Sobre a maldade

Etsuko Fukuya
Hoje não pude sustentar a beleza do dia. Não fui capaz de refletir o bom humor do tempo. Esgotei-me antes do pôr-do-sol. Talvez porque tive uma manhã de comunhão com as forças da natureza, em um ímpeto de perseguir borboletas. Pequenas e sedosas; delicadas borboletas brancas e amarelas que ziguezagueavam em um jardim improvisado dessa cidade de chumbo. Por um momento, pensei em tocá-las, só porque eram belas, só porque expiram em um dia e voam com tanta leveza; porque oscilam no ar, traçando caminhos não lineares, pouco eficientes, só para aproveitar todas as dimensões que o céu lhes dá. Faltam-lhe forças, por isso cedem aos menores caprichos das correntes quentes que emergem do subsolo. Cedem felizes, contudo, pois não há opção; sua impotência frente ao mar de moléculas que é seu meio as liberta.

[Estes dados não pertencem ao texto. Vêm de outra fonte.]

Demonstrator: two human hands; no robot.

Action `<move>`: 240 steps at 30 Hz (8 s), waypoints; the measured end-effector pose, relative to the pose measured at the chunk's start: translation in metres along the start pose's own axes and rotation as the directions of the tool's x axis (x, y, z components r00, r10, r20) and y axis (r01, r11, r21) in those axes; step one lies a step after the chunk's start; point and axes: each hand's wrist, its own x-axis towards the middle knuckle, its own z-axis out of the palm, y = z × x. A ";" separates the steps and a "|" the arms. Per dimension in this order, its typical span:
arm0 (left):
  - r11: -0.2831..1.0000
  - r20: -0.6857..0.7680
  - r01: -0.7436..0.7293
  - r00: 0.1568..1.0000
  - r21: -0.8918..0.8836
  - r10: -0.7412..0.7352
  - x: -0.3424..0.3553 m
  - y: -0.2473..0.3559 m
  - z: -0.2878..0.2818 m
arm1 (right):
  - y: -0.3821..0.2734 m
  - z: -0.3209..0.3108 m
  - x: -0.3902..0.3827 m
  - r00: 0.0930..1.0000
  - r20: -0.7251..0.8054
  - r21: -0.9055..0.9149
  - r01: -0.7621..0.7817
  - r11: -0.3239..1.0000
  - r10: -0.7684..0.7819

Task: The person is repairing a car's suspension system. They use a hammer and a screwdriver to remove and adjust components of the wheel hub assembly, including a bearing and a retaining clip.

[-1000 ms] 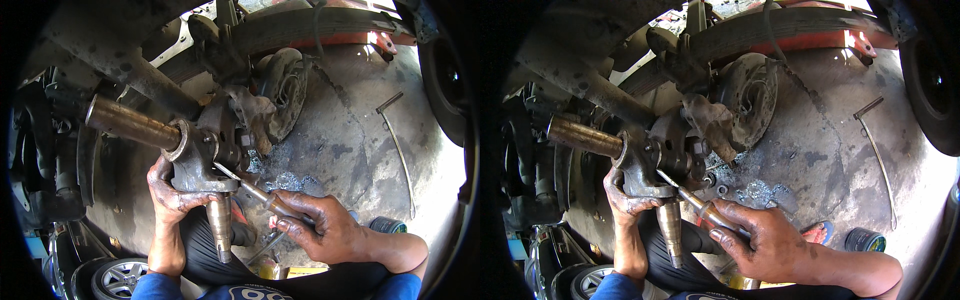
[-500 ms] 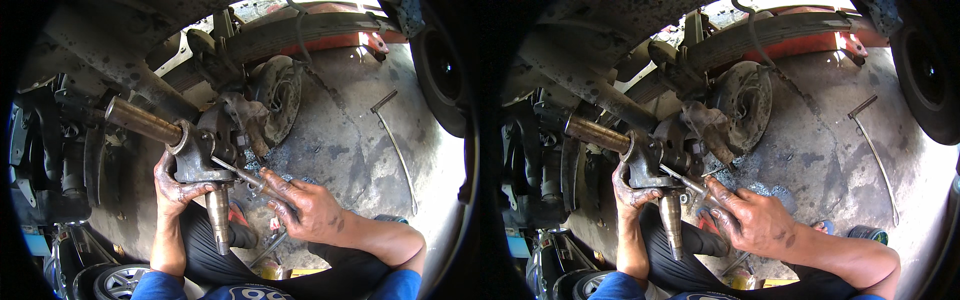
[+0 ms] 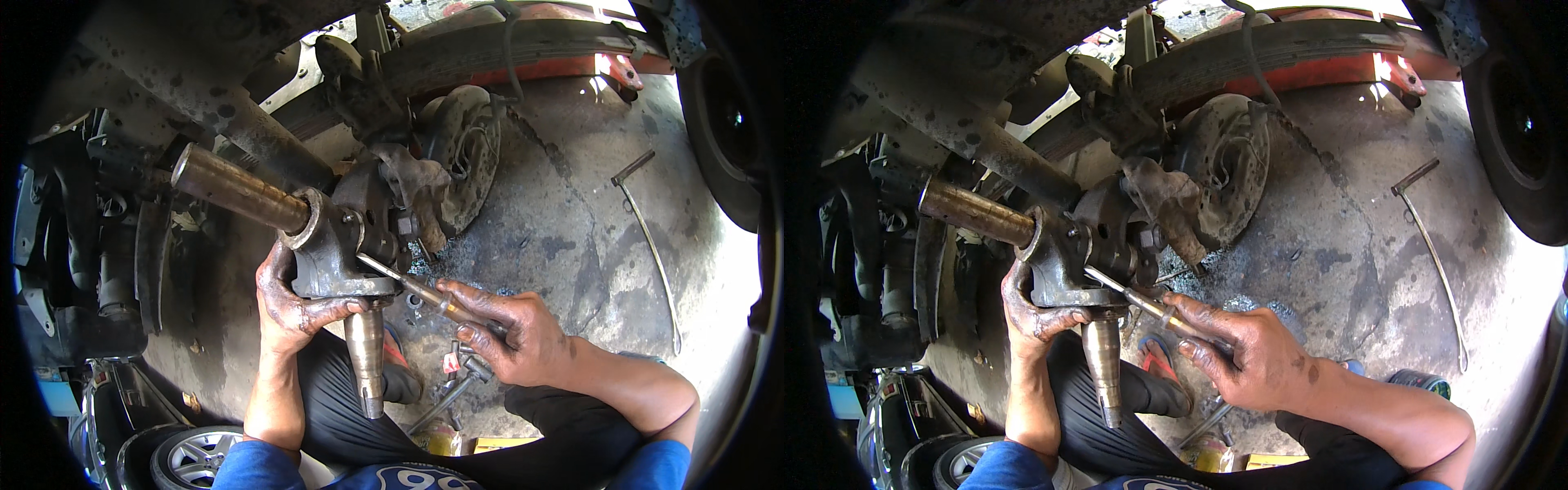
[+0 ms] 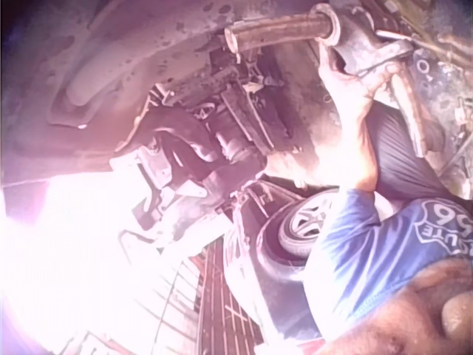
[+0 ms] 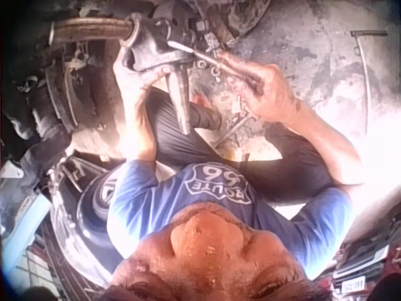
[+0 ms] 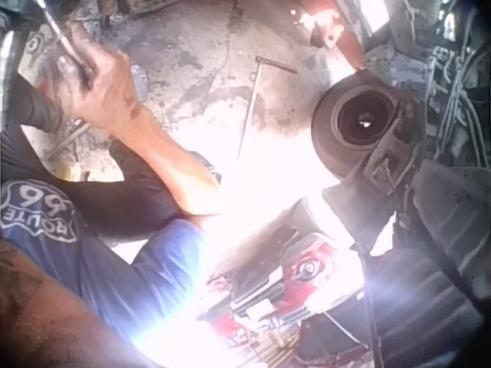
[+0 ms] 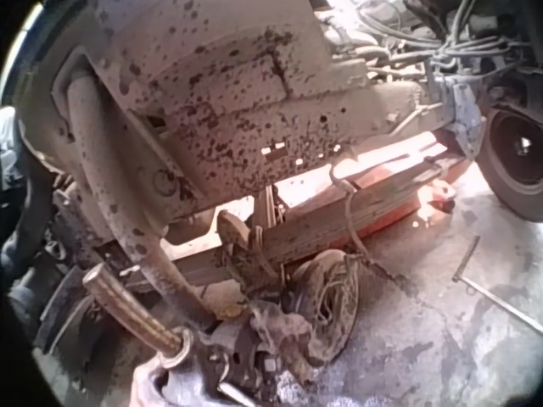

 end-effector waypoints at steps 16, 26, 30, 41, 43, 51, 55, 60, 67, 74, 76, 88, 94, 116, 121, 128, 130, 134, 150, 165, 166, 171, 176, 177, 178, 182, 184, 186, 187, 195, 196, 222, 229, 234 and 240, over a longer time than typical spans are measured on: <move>0.999 0.009 -0.030 1.000 0.028 0.030 -0.001 0.000 -0.002 | -0.010 -0.004 -0.001 0.998 -0.049 -0.205 0.016 0.979 -0.026; 1.000 -0.001 0.008 1.000 -0.008 -0.008 -0.001 0.004 0.001 | -0.019 -0.017 0.005 0.999 0.014 -0.366 0.032 0.930 -0.029; 1.000 0.002 0.022 1.000 -0.010 -0.022 -0.002 0.001 -0.001 | -0.038 -0.026 0.007 0.997 0.073 -0.530 0.021 0.848 0.021; 0.999 -0.014 -0.006 1.000 -0.043 0.006 -0.002 -0.002 0.002 | -0.044 -0.022 0.030 0.997 0.000 -0.323 -0.070 0.944 0.074; 0.999 -0.015 -0.034 0.999 -0.001 0.034 -0.002 -0.002 0.001 | -0.046 -0.030 0.032 0.994 -0.073 -0.414 -0.100 0.905 0.077; 0.997 0.079 -0.030 0.997 0.067 0.024 0.010 -0.001 -0.008 | -0.045 -0.046 0.014 0.993 0.054 -0.390 -0.077 0.918 0.106; 0.999 0.098 0.011 0.995 0.044 -0.015 0.012 -0.001 -0.012 | -0.046 -0.040 0.015 0.997 0.009 -0.321 -0.071 0.944 0.078; 0.992 0.125 0.103 0.988 -0.071 -0.094 0.009 -0.003 -0.014 | -0.055 -0.042 0.016 0.993 0.037 -0.355 -0.093 0.930 0.113; 0.996 0.068 0.056 0.996 -0.073 -0.051 0.008 -0.012 -0.013 | -0.055 -0.029 0.000 0.999 0.016 -0.577 -0.026 0.816 0.044; 0.995 0.123 0.066 0.991 -0.074 -0.057 0.009 -0.010 -0.016 | -0.041 -0.013 -0.004 0.988 -0.037 -0.607 0.098 0.789 -0.150; 0.995 0.103 0.093 0.991 -0.043 -0.088 0.009 -0.009 -0.015 | -0.037 -0.011 -0.005 0.984 -0.047 -0.601 0.112 0.791 -0.174; 0.988 0.119 0.079 0.991 -0.130 -0.064 0.009 -0.009 -0.014 | -0.011 -0.006 0.006 0.996 0.060 -0.261 -0.042 0.964 0.059; 0.987 0.177 0.120 0.979 -0.111 -0.099 0.011 0.000 -0.012 | -0.012 -0.034 0.028 0.989 0.100 -0.302 0.133 0.944 -0.107; 0.997 0.118 0.069 0.990 0.035 -0.072 0.012 -0.005 -0.014 | -0.050 -0.006 0.012 0.944 0.129 0.047 -0.312 0.949 0.304; 0.990 0.154 0.139 0.979 -0.026 -0.133 0.011 -0.002 -0.012 | -0.029 -0.054 0.045 0.907 0.309 -0.021 -0.294 0.955 0.286; 0.994 0.158 0.097 0.983 -0.046 -0.089 0.014 -0.001 -0.011 | -0.026 -0.056 0.056 0.876 0.329 -0.006 -0.373 0.928 0.354; 0.997 0.114 0.054 0.992 -0.052 -0.048 0.013 -0.002 -0.009 | -0.028 -0.032 0.036 0.868 0.283 0.142 -0.459 0.877 0.408; 0.997 0.065 0.029 0.998 -0.065 -0.025 0.009 0.001 -0.004 | -0.023 -0.003 0.011 0.944 0.163 0.295 -0.323 0.899 0.286; 0.996 0.123 0.075 0.989 0.046 -0.081 0.010 0.009 -0.005 | -0.060 0.009 0.009 0.950 -0.004 -0.203 -0.307 0.930 0.313; 0.999 0.055 -0.049 0.997 0.005 0.049 0.006 0.020 0.006 | -0.059 -0.012 0.024 0.957 -0.029 -0.113 -0.290 0.951 0.288; 0.996 0.062 -0.086 0.994 -0.013 0.087 0.006 0.019 0.004 | -0.059 -0.016 0.028 0.960 -0.009 -0.098 -0.280 0.955 0.280; 0.994 0.161 -0.103 0.982 0.039 0.095 0.014 0.015 -0.006 | -0.061 -0.033 0.034 0.883 0.097 -0.151 -0.444 0.883 0.460; 0.992 0.161 -0.112 0.982 0.053 0.102 0.016 0.013 -0.007 | -0.068 -0.029 0.024 0.869 0.109 -0.046 -0.481 0.875 0.483; 0.996 0.163 -0.081 0.984 0.032 0.075 0.016 0.013 -0.007 | -0.069 -0.028 0.022 0.838 0.114 -0.044 -0.532 0.845 0.534; 0.997 0.163 -0.069 0.985 0.031 0.063 0.016 0.013 -0.007 | -0.069 -0.027 0.019 0.819 0.133 0.023 -0.565 0.825 0.557; 0.998 0.170 -0.055 0.984 0.040 0.047 0.016 0.013 -0.008 | -0.065 -0.024 0.018 0.789 0.145 0.033 -0.606 0.795 0.596; 0.996 0.173 -0.070 0.983 0.057 0.060 0.016 0.012 -0.009 | -0.060 -0.019 0.020 0.874 0.099 0.007 -0.479 0.878 0.476; 0.992 0.169 -0.098 0.982 0.081 0.083 0.016 0.011 -0.009 | -0.057 -0.014 0.022 0.984 -0.039 -0.260 -0.180 0.949 0.176; 0.995 0.171 -0.086 0.982 0.056 0.075 0.016 0.010 -0.009 | -0.057 -0.011 0.021 0.992 -0.060 -0.411 -0.130 0.903 0.115; 0.996 0.188 -0.091 0.978 0.011 0.087 0.016 0.008 -0.010 | -0.075 -0.003 0.014 0.994 -0.088 -0.670 -0.109 0.734 0.068; 0.993 0.188 -0.118 0.976 0.020 0.112 0.016 0.008 -0.010 | -0.077 -0.002 0.014 0.994 -0.084 -0.687 -0.112 0.718 0.073; 0.999 0.182 -0.050 0.982 0.022 0.045 0.016 0.011 -0.010 | -0.091 0.000 0.009 0.997 -0.063 -0.824 -0.079 0.561 0.048; 0.996 0.163 -0.085 0.984 0.040 0.077 0.016 0.011 -0.009 | -0.092 0.000 0.009 0.996 -0.044 -0.825 -0.081 0.559 0.078; 1.000 0.171 -0.002 0.985 0.017 -0.001 0.016 0.007 -0.008 | -0.090 0.000 0.009 0.998 -0.039 -0.823 -0.065 0.564 0.059; 0.998 0.164 -0.039 0.986 0.053 0.030 0.017 0.007 -0.008 | -0.091 0.000 0.009 0.997 -0.046 -0.828 -0.074 0.555 0.065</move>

Sempre tive aversão aos insetos que voam. Os únicos que tolerava eram essas borboletas frágeis como papeis de seda. Nunca suportei a visão das nervuras e segmentos dos insetos maiores, com pés e antenas proeminentes e o poder de voo das asas avantajadas. Acabava envergonhava dos pulos e corridas desesperadas que meu corpo dava, vergonha a que os adultos não mais se sujeitam quando defrontados com os próprios medos. Dizem que as fobias encarnam um horror inominável. Nas asas asquerosas das mariposas, em seu corpo gordo e peludo se projeta um horror primordial; horror da dissolução no éter e no caos pela ruptura de uma lei cruel e sobrenatural. Sinto esse medo especialmente nas manchas pretas e cinzas desses bichos nojentos. É um abismo intransponível, um asco incomparável. O que se condensa nesse inseto alado o deixa pesado como uma estrela morta, tornada buraco negro. Vejo mariposas obesas jogadas nas calçadas, com seu ventre gordo e hirsuto esperando para ser esmagadas por um pedestre qualquer, com sapato social, que nada teme porque transformou o horror em purpurina e luzes de natal. O horror condensado não se sublima com a morte de uma libélula ou de um besouro. Já matei um ou outro. Dele não se foge com a prisão de pobres, a exclusão de estrangeiros, a matança de etnias, o estupro de mulheres ou a destruição da natureza. Dele não se foge. Dele não se foge.